Instructions for the task: Omit the pictures and return exactly the stretch of the material below from the line with "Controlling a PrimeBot" through the line with "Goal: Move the".

Input data:
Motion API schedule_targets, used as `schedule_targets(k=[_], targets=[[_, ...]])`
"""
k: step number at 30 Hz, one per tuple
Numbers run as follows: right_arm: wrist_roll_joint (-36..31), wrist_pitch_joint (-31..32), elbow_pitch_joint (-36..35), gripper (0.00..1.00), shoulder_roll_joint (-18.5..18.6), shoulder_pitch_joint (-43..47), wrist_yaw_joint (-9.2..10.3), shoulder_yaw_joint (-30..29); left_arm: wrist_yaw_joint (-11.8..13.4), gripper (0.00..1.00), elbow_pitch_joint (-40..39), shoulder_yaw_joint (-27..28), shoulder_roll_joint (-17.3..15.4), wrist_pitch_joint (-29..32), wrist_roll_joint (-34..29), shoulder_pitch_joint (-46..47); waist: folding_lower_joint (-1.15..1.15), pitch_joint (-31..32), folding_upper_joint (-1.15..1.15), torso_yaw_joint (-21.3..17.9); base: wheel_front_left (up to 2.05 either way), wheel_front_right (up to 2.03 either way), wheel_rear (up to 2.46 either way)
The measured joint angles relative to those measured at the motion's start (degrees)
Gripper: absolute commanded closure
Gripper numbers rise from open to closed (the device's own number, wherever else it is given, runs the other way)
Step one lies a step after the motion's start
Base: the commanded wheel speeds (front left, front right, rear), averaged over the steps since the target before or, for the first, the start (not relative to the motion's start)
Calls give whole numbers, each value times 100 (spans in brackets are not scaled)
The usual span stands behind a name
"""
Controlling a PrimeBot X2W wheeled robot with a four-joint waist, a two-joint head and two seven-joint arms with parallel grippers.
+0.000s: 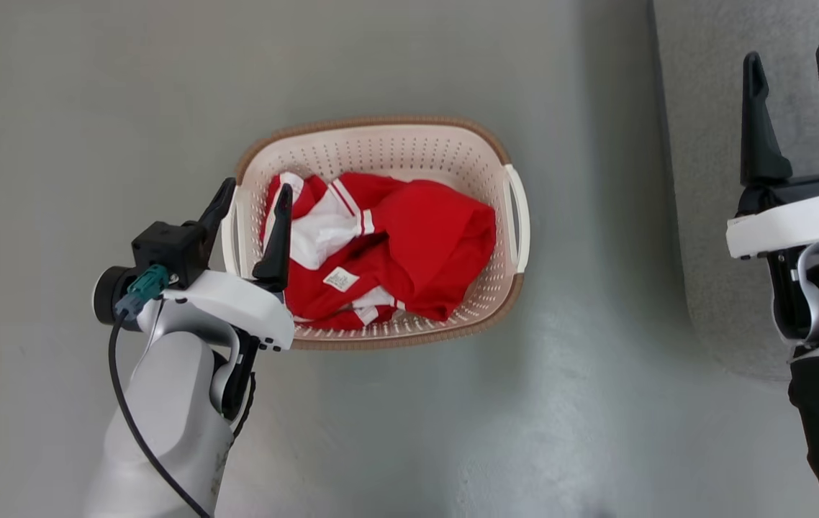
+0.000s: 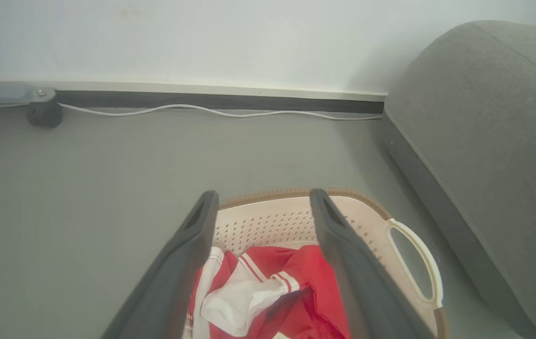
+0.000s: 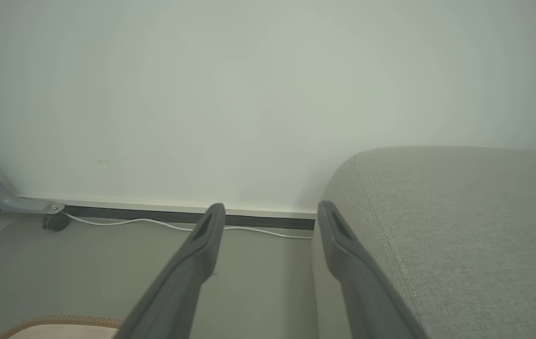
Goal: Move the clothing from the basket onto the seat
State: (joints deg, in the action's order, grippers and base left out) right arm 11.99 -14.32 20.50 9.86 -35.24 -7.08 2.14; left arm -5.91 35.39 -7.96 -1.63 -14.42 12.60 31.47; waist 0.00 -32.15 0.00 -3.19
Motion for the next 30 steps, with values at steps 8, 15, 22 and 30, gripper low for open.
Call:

Result for this task:
Controlling a PrimeBot X2W wheeled robot with a four-joint waist, a two-joint head and two seven-joint arms with parallel grippers.
+0.000s: 
+0.000s: 
+0.000s: 
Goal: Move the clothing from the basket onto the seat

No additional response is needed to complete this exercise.